» Activity
Return the listing exactly as it appears, but strip out the images.

» Data excerpt

▶

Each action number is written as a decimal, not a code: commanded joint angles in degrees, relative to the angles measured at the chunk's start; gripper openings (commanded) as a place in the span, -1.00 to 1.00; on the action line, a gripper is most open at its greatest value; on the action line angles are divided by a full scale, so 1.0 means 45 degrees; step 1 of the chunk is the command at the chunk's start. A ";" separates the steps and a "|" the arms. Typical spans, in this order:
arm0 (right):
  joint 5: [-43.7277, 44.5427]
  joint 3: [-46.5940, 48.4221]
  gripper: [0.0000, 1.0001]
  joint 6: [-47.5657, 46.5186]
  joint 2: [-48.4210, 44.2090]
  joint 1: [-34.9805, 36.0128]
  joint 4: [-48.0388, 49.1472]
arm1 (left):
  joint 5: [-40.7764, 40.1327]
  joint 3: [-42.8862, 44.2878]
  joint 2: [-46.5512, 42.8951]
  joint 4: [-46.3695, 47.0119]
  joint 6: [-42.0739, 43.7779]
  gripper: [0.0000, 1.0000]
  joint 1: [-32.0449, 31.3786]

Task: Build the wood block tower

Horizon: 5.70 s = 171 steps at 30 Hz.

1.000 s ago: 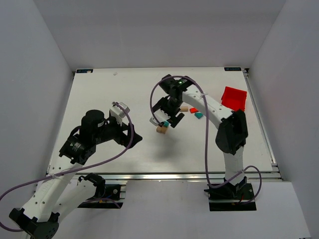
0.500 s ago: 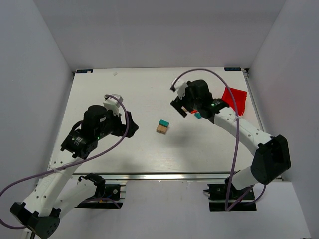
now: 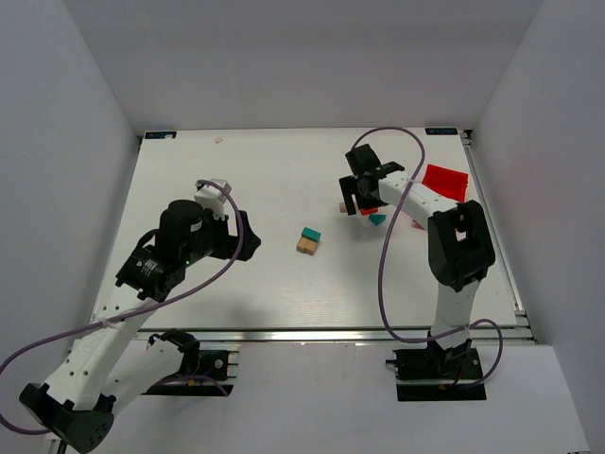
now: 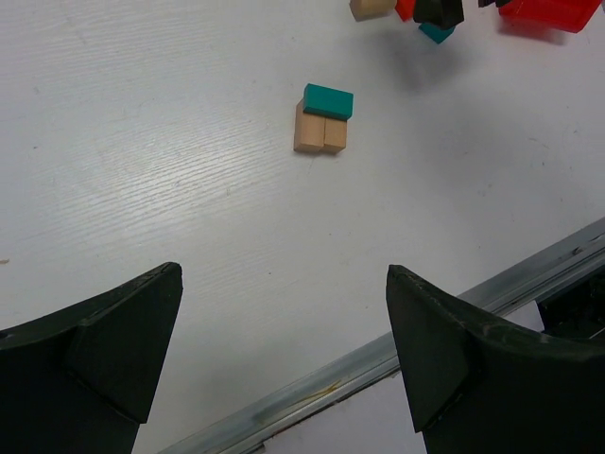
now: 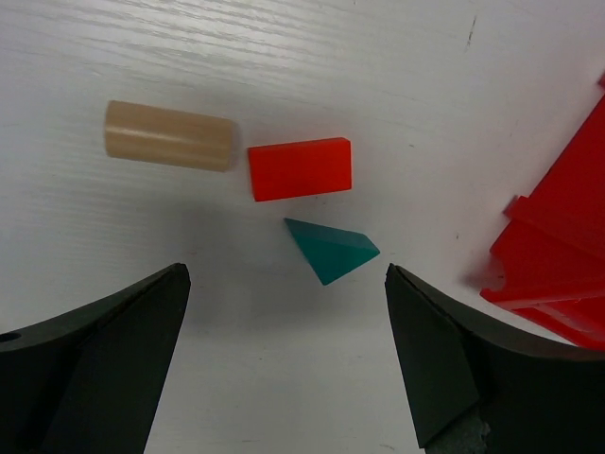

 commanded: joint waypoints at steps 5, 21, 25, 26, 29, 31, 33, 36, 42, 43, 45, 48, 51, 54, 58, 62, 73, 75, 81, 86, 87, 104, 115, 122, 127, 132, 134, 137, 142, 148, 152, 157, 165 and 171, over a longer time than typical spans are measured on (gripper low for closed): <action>-0.0626 0.1166 0.78 -0.0137 0.1091 -0.0877 -0.0320 | -0.0314 -0.0015 -0.0244 0.0048 0.0211 0.96 0.0023; -0.1857 0.2671 0.50 0.0292 0.3164 -0.1717 -0.0417 | -0.0412 0.0004 0.0127 0.0224 0.0348 0.96 0.0023; -0.2207 0.2320 0.16 0.0371 0.2930 -0.1757 -0.0300 | -0.0393 0.0101 0.0245 0.0126 0.0348 0.96 0.0023; -0.2286 0.2281 0.12 0.0371 0.2871 -0.1757 -0.0320 | -0.0393 0.0121 0.0225 0.0068 0.0348 0.96 0.0023; -0.2560 0.1988 0.02 0.0312 0.2540 -0.1757 -0.0164 | -0.0296 0.0121 0.0070 0.0048 0.0348 0.96 -0.0016; -0.2755 0.1735 -0.03 0.0254 0.2247 -0.1757 -0.0028 | -0.0276 0.0102 -0.0028 0.0067 0.0329 0.96 -0.0016; -0.2970 0.1559 -0.10 -0.0444 0.1819 -0.1738 0.0361 | -0.0314 0.0102 -0.0165 0.0009 0.0270 0.96 -0.0035; -0.3827 0.0877 -0.09 -0.2817 0.0806 -0.1563 0.1334 | -0.0276 0.0102 -0.0282 -0.0108 0.0231 0.96 -0.0016; -0.7886 -0.1506 -0.05 -0.8934 -0.2492 -0.1074 0.3099 | -0.0061 -0.0074 -0.0594 -0.0167 0.0211 0.96 -0.0075; -0.9324 -0.1798 -0.04 -1.1285 -0.2887 -0.0977 0.3156 | -0.0022 -0.0074 -0.0614 -0.0167 0.0211 0.96 -0.0075; -1.0640 -0.2520 -0.04 -1.3582 -0.3997 -0.0625 0.2983 | -0.0002 -0.0113 -0.0712 -0.0089 0.0270 0.96 -0.0094; -1.2751 -0.2176 -0.05 -1.6847 -0.4609 -0.0156 0.1775 | -0.0022 -0.0055 -0.0810 -0.0089 0.0387 0.96 -0.0094; -1.4158 -0.0502 -0.05 -2.0167 -0.4104 0.0332 -0.1190 | -0.0178 0.0023 -0.0927 -0.0128 0.0446 0.96 -0.0075; -1.3930 0.0909 -0.01 -2.2962 -0.3011 0.0995 -0.4101 | -0.0568 0.0179 -0.0908 -0.0498 0.0485 0.96 -0.0075; -1.2681 0.2745 0.03 -2.4978 -0.1721 0.1777 -0.5749 | -0.0803 0.0317 -0.0946 -0.1045 0.0621 0.96 -0.0016; -1.1314 0.3430 0.03 -2.6735 -0.0551 0.2499 -0.6529 | -0.1252 0.0180 -0.1142 -0.1241 0.0817 0.96 -0.0016; -0.8656 0.5093 0.00 -2.9180 0.1678 0.3302 -0.8484 | -0.0998 0.0024 -0.1338 -0.1164 0.1266 0.96 -0.0016; -0.8421 0.5132 0.00 -2.9258 0.1932 0.3360 -0.8426 | -0.0476 0.0023 -0.1201 -0.1124 0.1383 0.96 -0.0016; -0.8848 0.4840 0.00 -2.9725 0.2167 0.3497 -0.8406 | -0.0296 -0.0093 -0.0849 -0.0929 0.1676 0.96 -0.0016; -0.8967 0.4625 0.00 -2.9825 0.2401 0.3614 -0.7840 | -0.0081 -0.0211 -0.0985 -0.0617 0.1871 0.96 -0.0016; -0.9025 0.4605 0.00 -2.9844 0.2441 0.3653 -0.7743 | -0.0061 -0.0230 -0.1082 -0.0597 0.1872 0.97 -0.0016; -0.9182 0.4488 0.02 -3.0098 0.3027 0.3731 -0.7214 | 0.0174 -0.0211 -0.1533 -0.0636 0.2164 0.96 -0.0094; -0.9319 0.4214 0.06 -3.0527 0.3125 0.3712 -0.7157 | 0.0232 -0.0191 -0.1298 -0.0636 0.2243 0.96 -0.0114; -0.9240 0.4214 0.07 -3.0469 0.3144 0.3673 -0.7116 | 0.0194 -0.0230 -0.1240 -0.0578 0.2262 0.96 -0.0114; -0.9143 0.4038 0.08 -3.0527 0.3105 0.3673 -0.7175 | 0.0213 -0.0250 -0.1201 -0.0577 0.2282 0.96 -0.0133; -0.9084 0.4019 0.08 -3.0333 0.3124 0.3692 -0.7059 | 0.0193 -0.0250 -0.1240 -0.0558 0.2282 0.96 -0.0133; -0.9104 0.4038 0.08 -3.0313 0.3125 0.3692 -0.7000 | 0.0271 -0.0250 -0.1201 -0.0558 0.2282 0.96 -0.0133; -0.9123 0.4077 0.09 -3.0313 0.3183 0.3673 -0.6961 | 0.0310 -0.0230 -0.1162 -0.0538 0.2282 0.96 -0.0133; -0.9123 0.4077 0.13 -3.0235 0.3222 0.3653 -0.6843 | 0.0388 -0.0250 -0.1122 -0.0519 0.2321 0.96 -0.0133; -0.9045 0.4077 0.17 -3.0234 0.3242 0.3634 -0.6745 | 0.0428 -0.0250 -0.1122 -0.0558 0.2301 0.96 -0.0114; -0.8948 0.4039 0.19 -3.0235 0.3242 0.3653 -0.6687 | 0.0232 -0.0172 -0.1103 -0.0694 0.2204 0.96 -0.0114; -0.8869 0.4019 0.20 -3.0254 0.3242 0.3634 -0.6687 | 0.0310 -0.0172 -0.1123 -0.0675 0.2223 0.96 -0.0114; -0.8908 0.3921 0.23 -3.0157 0.3203 0.3634 -0.6531 | 0.0291 -0.0211 -0.1083 -0.0617 0.2204 0.96 -0.0114; -0.8967 0.3999 0.29 -3.0235 0.3261 0.3653 -0.6531 | 0.0194 -0.0230 -0.1083 -0.0558 0.2184 0.96 -0.0133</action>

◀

» Exercise answer
Each action number is written as a decimal, not a code: commanded joint angles in degrees, relative to the angles measured at the chunk's start; gripper openings (commanded) as a place in the span, -1.00 to 1.00; on the action line, a gripper is most open at its greatest value; on the action line angles are divided by a full scale, so 1.0 means 45 degrees; step 1 of the chunk is the command at the chunk's start. A ";" separates the steps and a "|" the arms. Typical spans, in this order:
arm0 (right):
  joint 5: [-43.7277, 44.5427]
  joint 3: [-46.5940, 48.4221]
  gripper: [0.0000, 1.0001]
  joint 6: [-47.5657, 46.5186]
  joint 2: [-48.4210, 44.2090]
  joint 1: [-34.9805, 36.0128]
  joint 4: [-48.0388, 49.1472]
arm1 (left):
  joint 5: [-40.7764, 40.1327]
  joint 3: [-42.8862, 44.2878]
  joint 2: [-46.5512, 42.8951]
  joint 4: [-46.3695, 47.0119]
  joint 6: [-42.0739, 43.7779]
  gripper: [0.0000, 1.0000]
  joint 1: [-32.0449, 31.3786]

Task: Build the wood block tower

Horizon: 5.70 s = 171 steps at 30 Hz.

1.000 s ago: 
0.500 s ago: 
now: 
now: 
now: 

 commanded: joint waypoints at steps 5, 21, 25, 26, 29, 31, 33, 36, 42, 43, 45, 48, 51, 54, 58, 62, 73, 75, 81, 86, 87, 104, 115, 122, 127, 132, 134, 137, 142, 148, 152, 157, 165 and 171, over a longer time than typical spans are measured on (gripper low for closed): <action>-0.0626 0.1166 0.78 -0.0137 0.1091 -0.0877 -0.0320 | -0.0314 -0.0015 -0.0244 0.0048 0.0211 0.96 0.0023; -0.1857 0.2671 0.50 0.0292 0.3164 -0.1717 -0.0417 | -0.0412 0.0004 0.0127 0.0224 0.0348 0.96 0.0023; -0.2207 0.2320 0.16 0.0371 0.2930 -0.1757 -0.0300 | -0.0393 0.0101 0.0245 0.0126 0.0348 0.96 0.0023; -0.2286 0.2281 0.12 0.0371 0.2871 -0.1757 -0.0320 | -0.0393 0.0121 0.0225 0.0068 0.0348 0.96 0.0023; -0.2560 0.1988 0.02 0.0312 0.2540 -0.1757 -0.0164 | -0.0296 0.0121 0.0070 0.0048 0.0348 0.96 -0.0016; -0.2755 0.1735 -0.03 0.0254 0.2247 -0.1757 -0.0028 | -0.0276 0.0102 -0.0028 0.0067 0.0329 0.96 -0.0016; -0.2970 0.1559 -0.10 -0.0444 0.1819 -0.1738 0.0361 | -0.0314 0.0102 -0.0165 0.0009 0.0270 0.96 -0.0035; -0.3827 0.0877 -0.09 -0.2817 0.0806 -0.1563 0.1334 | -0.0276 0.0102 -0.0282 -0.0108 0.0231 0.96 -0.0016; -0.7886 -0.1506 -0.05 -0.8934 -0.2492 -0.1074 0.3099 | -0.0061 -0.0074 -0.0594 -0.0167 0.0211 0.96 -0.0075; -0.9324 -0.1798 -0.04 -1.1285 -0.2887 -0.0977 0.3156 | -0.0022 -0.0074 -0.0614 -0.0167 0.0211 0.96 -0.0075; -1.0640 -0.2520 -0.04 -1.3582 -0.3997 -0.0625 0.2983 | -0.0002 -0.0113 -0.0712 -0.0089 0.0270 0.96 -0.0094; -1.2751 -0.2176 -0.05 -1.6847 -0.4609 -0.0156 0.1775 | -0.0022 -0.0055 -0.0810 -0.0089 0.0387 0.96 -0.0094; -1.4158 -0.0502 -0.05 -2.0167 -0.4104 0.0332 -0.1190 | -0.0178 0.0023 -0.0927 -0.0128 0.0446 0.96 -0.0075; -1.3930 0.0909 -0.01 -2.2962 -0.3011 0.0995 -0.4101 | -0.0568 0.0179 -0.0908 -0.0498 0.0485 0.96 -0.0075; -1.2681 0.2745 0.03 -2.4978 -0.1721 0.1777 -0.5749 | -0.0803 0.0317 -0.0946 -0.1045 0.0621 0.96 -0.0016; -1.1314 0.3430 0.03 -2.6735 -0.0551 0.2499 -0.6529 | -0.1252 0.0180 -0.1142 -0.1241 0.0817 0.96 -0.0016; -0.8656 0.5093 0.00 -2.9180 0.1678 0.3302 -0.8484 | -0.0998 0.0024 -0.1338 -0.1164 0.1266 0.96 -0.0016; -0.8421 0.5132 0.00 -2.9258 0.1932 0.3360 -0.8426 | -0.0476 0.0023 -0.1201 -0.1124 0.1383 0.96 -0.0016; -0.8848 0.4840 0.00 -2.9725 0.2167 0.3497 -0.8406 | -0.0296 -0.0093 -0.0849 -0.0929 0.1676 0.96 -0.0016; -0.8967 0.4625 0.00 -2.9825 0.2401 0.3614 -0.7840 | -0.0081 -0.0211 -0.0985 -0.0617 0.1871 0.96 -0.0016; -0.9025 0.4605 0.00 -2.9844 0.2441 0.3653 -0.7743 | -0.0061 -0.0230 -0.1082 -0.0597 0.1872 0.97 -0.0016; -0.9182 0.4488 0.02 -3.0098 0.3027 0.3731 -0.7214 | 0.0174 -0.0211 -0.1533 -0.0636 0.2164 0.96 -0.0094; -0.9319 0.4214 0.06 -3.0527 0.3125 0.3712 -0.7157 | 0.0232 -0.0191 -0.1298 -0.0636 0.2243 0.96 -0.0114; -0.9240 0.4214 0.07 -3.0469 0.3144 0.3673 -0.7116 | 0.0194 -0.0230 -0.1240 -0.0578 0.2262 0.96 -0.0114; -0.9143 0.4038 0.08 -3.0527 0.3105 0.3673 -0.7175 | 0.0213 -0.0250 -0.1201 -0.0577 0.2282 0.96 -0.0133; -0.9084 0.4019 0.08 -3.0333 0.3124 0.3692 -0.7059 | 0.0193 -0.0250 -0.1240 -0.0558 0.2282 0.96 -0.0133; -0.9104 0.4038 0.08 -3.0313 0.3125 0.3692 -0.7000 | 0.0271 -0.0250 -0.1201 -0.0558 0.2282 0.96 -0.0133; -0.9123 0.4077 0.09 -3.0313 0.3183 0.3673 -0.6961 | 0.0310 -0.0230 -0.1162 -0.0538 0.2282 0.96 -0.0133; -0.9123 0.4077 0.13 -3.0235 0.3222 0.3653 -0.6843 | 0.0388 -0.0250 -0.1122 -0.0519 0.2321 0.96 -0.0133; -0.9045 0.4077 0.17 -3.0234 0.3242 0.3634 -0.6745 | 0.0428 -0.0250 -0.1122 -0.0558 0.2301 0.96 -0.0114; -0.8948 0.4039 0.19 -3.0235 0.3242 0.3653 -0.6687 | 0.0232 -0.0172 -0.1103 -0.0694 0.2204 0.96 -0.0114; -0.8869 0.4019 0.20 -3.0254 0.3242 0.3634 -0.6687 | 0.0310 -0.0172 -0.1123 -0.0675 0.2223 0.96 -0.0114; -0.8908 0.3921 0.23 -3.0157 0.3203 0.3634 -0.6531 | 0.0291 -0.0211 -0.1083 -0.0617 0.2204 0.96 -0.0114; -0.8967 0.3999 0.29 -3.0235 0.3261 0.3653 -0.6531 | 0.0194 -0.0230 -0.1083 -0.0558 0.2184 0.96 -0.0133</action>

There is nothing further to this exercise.